José Saramago no Céu

José Saramago no Céu

José Saramago manteve uma fortíssima ligação com São Carlos. No nosso Teatro, de facto, foram apresentadas algumas óperas e outras peças musicais baseadas em obras de sua autoria. A  ligação do escritor ao Teatro é, porém, bem anterior a essas apresentações, pois Saramago desde muito cedo começou a assistir a espectáculos na sala.

Ocupava, nessas suas primeiras “visitas”, os lugares com os preços mais económicos, tal como me revelou numa conversa mantida em sua casa a 22 de Março de 2006.

 

Eu ia para o galinheiro porque não tinha outro sítio.

 

A partir de certa altura, porém, José Saramago começou a frequentar a plateia do Teatro, acontecimento que, aliás, aflorou nos seus Cadernos de Lanzarote: 18.04.1997: (…) pela primeira vez na vida dei por mim sentado na plateia do São Carlos, gata borralheira que foi ao baile e ainda crê que está a sonhar. Tocava para mim um dos maiores violoncelistas daqueles tempos, e no dia seguinte o Ávila apresentava-me ao Fernando Piteira Santos, e logo ao resto da companhia, à medida que iam aparecendo.

 

Informação um pouco lacónica que o escritor desenvolveu, a meu pedido, nessa conversa mantida em sua casa em 2006. Falou-me então mais pormenorizadamente acerca dessa primeira vez que assistiu a um espectáculo sentado na plateia do Teatro – lugar “nobre” que ele habitualmente não ocupava.

Saibamos como foi:

 

Vou-lhe contar uma história. Nos Anos 50, ou coisa que o valha – sim! Anos 50! – eu frequentava muito o Café Chiado, que depois desapareceu para dar lugar à Companhia de Seguros Império, que parece que também já lá não está. Era no tempo em que o café era um lugar onde a pessoa se sentia bem, mesmo que estivesse sozinha a ler o jornal, e o café Chiado, onde eu me reunia com amigos, era muito particular nesse aspecto – os empregados eram muito simpáticos e toda a gente se conhecia. Isso acabou, claro.

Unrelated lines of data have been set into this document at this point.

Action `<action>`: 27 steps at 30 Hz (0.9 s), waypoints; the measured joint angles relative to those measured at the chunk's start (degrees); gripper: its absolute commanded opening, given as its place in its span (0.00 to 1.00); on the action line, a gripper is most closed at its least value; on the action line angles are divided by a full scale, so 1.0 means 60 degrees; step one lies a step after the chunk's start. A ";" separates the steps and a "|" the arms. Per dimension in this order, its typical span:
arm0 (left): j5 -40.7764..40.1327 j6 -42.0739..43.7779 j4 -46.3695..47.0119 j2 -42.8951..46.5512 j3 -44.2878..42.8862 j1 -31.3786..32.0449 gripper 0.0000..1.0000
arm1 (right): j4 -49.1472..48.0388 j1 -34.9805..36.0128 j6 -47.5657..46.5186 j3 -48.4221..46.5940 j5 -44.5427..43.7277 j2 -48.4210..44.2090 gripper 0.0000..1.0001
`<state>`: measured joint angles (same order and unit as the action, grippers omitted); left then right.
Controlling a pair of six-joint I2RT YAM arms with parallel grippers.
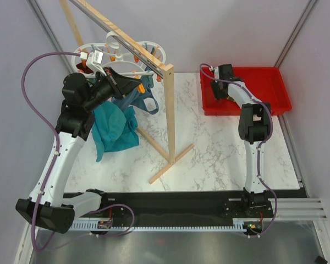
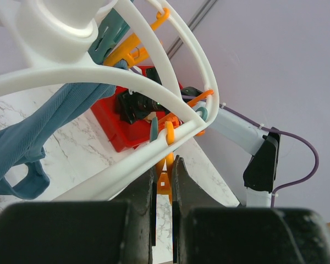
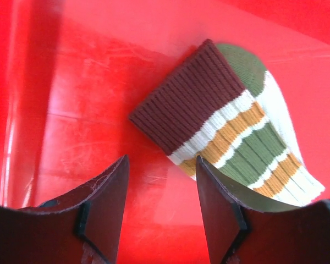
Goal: Clip the socks to the hanger
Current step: Pick up the sock from the bin.
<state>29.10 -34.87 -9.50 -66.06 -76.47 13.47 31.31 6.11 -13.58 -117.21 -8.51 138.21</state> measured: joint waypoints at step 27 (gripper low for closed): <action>0.0229 -0.0007 0.0084 -0.0117 0.0018 -0.0175 0.02 | -0.0426 -0.0423 0.0667 -0.0903 -0.0430 0.0772 0.05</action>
<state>30.48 -34.92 -8.99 -66.76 -76.36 12.43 28.75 3.57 -9.58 -122.63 -11.09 142.85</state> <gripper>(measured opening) 0.093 0.097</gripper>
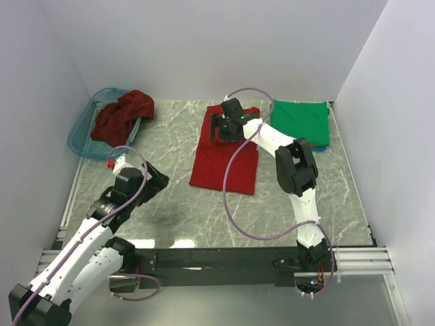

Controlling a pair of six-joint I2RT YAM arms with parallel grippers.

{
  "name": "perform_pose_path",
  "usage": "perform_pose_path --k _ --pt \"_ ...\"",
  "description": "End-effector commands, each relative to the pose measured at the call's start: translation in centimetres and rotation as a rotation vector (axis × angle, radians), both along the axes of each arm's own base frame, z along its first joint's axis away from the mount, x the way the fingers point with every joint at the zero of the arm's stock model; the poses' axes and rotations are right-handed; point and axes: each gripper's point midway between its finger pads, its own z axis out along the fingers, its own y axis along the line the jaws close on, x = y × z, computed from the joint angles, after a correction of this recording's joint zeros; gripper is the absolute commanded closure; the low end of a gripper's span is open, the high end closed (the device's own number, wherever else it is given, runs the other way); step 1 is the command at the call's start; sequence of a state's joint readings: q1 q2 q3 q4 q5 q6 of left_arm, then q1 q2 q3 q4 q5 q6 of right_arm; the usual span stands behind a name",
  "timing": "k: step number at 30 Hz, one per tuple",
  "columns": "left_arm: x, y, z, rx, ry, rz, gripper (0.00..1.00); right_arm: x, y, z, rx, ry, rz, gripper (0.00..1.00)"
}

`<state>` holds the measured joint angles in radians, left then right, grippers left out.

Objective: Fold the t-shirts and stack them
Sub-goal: Fold the tshirt

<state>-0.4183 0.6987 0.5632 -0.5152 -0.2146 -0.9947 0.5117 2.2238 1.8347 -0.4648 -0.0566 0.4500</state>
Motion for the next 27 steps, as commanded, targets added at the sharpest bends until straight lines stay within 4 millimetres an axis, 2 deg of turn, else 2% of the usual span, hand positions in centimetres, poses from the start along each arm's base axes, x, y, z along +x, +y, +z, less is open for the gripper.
perform_pose_path --k 1,2,3,4,5,6,7,8,9,10,11,12,13,14,15,16,19,20,22,23,24,25,27 --pt "1.1 -2.0 0.7 -0.039 -0.058 -0.096 0.01 0.2 -0.9 6.7 0.022 -0.121 -0.009 0.1" --pt "1.4 -2.6 0.9 -0.053 -0.071 -0.119 0.01 -0.7 -1.5 6.1 0.017 -0.11 -0.018 0.09" --pt "1.6 -2.9 0.5 -0.052 -0.056 -0.133 0.01 -1.3 -2.1 8.6 0.037 -0.156 -0.035 0.09" --pt "1.8 -3.2 0.2 -0.051 -0.055 -0.149 0.0 -2.0 -2.5 9.3 0.047 -0.166 -0.042 0.09" --pt "1.9 -3.6 0.1 -0.058 -0.052 -0.168 0.01 -3.1 -3.8 7.9 0.032 -0.154 -0.091 0.09" --pt "2.5 -3.9 -0.3 -0.057 -0.048 -0.17 0.0 -3.8 -4.9 10.8 0.051 -0.223 -0.129 0.09" --pt "2.7 -4.1 -0.6 -0.06 -0.039 -0.173 0.01 -4.5 -5.8 11.1 0.054 -0.242 -0.156 0.09" --pt "2.9 -4.3 -0.9 -0.059 -0.032 -0.179 0.0 -6.0 -7.0 9.5 0.034 -0.223 -0.177 0.09" --pt "3.4 -4.9 -1.2 -0.064 -0.032 -0.199 0.01 -7.1 -7.8 11.5 0.062 -0.265 -0.202 0.09" --pt "3.6 -5.0 -1.4 -0.062 -0.027 -0.206 0.0 -7.8 -9.0 11.7 0.051 -0.279 -0.239 0.09" --pt "3.8 -5.2 -1.7 -0.061 -0.023 -0.212 0.0 -9.4 -10.1 9.7 0.034 -0.247 -0.268 0.09" --pt "4.4 -5.5 -2.1 -0.055 -0.019 -0.217 0.01 -10.6 -11.1 11.3 0.061 -0.287 -0.291 0.09" --pt "4.5 -5.8 -2.4 -0.064 -0.01 -0.229 0.01 -12.1 -12.7 9.1 0.023 -0.264 -0.329 0.08" --pt "4.7 -6.1 -3.2 -0.059 0.014 -0.234 0.01 -12.9 -13.4 8.9 0.034 -0.265 -0.366 0.07" --pt "4.9 -6.4 -3.5 -0.061 0.02 -0.247 0.0 -13.9 -14.3 10.1 0.059 -0.304 -0.389 0.07" --pt "5.3 -6.6 -3.7 -0.058 0.018 -0.252 0.02 -15.0 -15.7 8.5 0.025 -0.29 -0.419 0.06" --pt "5.9 -7.4 -5.1 -0.048 0.063 -0.293 0.07 -17.4 -17.2 8.7 0.032 -0.298 -0.439 0.05" --pt "6.1 -7.7 -5.2 -0.052 0.066 -0.302 0.15 -18.5 -17.8 7.5 0.011 -0.268 -0.442 0.05" --pt "6.4 -8.2 -6.2 -0.051 0.091 -0.324 0.21 -19.6 -18.6 7.5 0.017 -0.268 -0.453 0.05" --pt "6.6 -8.3 -6.8 -0.045 0.112 -0.322 0.22 -20.4 -18.9 6.4 0.008 -0.241 -0.458 0.05" --pt "7.1 -8.6 -6.5 -0.048 0.09 -0.335 0.25 -20.8 -19.1 6.5 0.018 -0.246 -0.46 0.05" --pt "7.2 -8.7 -6.7 -0.049 0.095 -0.338 0.31 -21.4 -19.3 5.7 0.01 -0.229 -0.459 0.05" --pt "7.5 -9.1 -7.1 -0.051 0.106 -0.352 0.32 -21.9 -19.4 5.4 0.018 -0.222 -0.465 0.05"
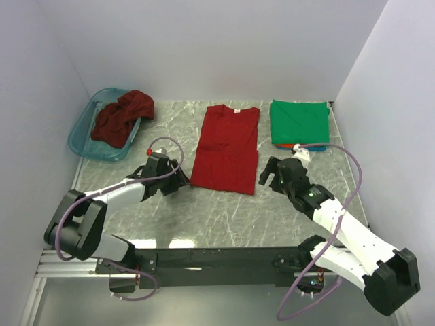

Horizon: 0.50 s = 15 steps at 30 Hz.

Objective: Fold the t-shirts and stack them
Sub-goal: Fold the tshirt

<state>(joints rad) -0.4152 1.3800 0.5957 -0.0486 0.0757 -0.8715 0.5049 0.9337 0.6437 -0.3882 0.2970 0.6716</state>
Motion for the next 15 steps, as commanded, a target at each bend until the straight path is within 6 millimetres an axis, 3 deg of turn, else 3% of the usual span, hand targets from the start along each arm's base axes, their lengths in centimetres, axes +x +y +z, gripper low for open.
perform_pose_path --k 1,5,9,10,15 --pt "2.5 -1.9 2.4 -0.057 -0.096 -0.057 0.33 -0.9 -1.1 -0.8 0.0 0.015 -0.055 0.05" --pt "2.7 -2.5 1.3 -0.065 -0.067 -0.081 0.37 -1.2 -1.2 -1.0 0.005 0.022 -0.055 0.05" --pt "2.7 -3.1 0.5 -0.075 -0.041 -0.112 0.48 -1.3 -1.3 -1.0 0.004 0.023 -0.056 0.05" --pt "2.8 -3.2 0.3 -0.079 -0.041 -0.113 0.55 -1.3 -1.3 -1.1 0.002 0.026 -0.053 0.05" --pt "2.4 -3.5 -1.0 -0.077 -0.001 -0.128 0.63 -1.5 -1.4 -1.7 0.001 0.038 -0.057 0.05"
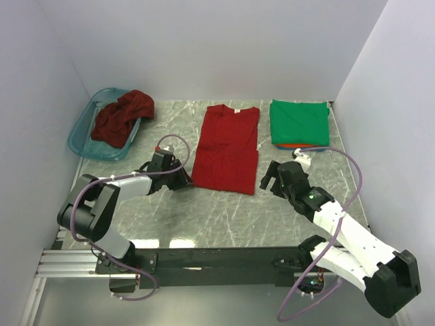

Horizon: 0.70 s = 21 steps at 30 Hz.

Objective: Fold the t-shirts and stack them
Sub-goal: Fold the tshirt

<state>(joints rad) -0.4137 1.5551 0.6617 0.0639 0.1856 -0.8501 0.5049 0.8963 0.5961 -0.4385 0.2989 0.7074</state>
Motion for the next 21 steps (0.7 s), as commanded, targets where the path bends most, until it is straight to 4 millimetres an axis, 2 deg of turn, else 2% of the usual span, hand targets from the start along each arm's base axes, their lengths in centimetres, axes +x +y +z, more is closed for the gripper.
perform_pose_path --k 1,5,8,9,14,19,21 --pt "0.5 -1.0 0.3 -0.023 -0.021 -0.046 0.67 0.1 -0.5 0.0 0.003 -0.017 -0.031 0.05" --pt "0.2 -1.2 -0.6 -0.022 0.01 -0.055 0.82 0.1 -0.1 -0.3 0.004 -0.016 -0.003 0.05" --pt "0.1 -1.2 -0.9 -0.018 0.022 -0.056 0.96 0.0 0.9 -1.1 0.018 0.002 0.059 0.05" --pt "0.1 -1.1 -0.9 -0.016 0.027 -0.052 0.99 -0.3 1.8 -1.3 0.041 0.02 0.107 0.05" --pt "-0.6 -0.7 -0.8 -0.014 0.025 -0.037 0.99 -0.2 5.1 -1.8 0.078 0.029 0.315 0.04" --pt "-1.0 -0.2 -0.8 -0.007 0.024 -0.011 0.99 0.5 5.8 -2.8 0.058 0.054 0.364 0.04" --pt "-1.1 -0.1 -0.7 -0.013 0.018 -0.006 1.0 0.5 6.2 -4.0 0.045 0.102 0.384 0.04"
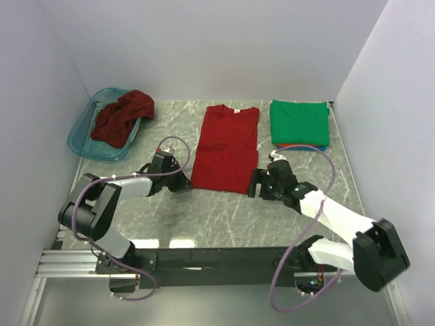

Havia ali um outro grupo, para o qual eu olhava com uma certa inveja, onde apareciam uns figurões – aparecia o Piteira Santos, aparecia o Carlos de Oliveira também uma vez ou outra, o Augusto Abelaira… Eu sabia quem eles eram, de maneira que me punha  à escuta para ver se aprendia alguma coisa, mas os escritores quando estão reunidos só contam anedotas, normalmente. Havia uma outra pessoa que ia também muito ali, que era o Humberto d’Ávila, crítico de música, enfim, uma pessoa a quem se deveu na altura uma actividade muito influente.

Um dia estava eu sozinho no café Chiado, ao fim da tarde, vejo parar um táxi à porta e sai dele, esbaforido, o Humberto de Ávila que entra, olha em redor, e põe os olhos em mim. Nós não nos conhecíamos!

E diz-me: – Olhe, eu vou agora a um recital e tenho dois bilhetes. Se você quiser, terei muito gosto em lhe dar um.

Foi como se me caísse um maná do céu.

– Ah, claro. Muito e muito obrigado.

E então lá fomos. Duas plateias no São Carlos. Era o violoncelista Pierre Fournier. Que de facto era uma coisa…

Eu nesse momento senti-me … e volto outra vez a falar do Céu, mas como era uma coisa que realmente não parecia da terra tinha de ser de algum lugar, e se era de algum lugar, era do Céu! Que instrumento! Que beleza! Que suavidade! Que expressão! Ficou-me para sempre.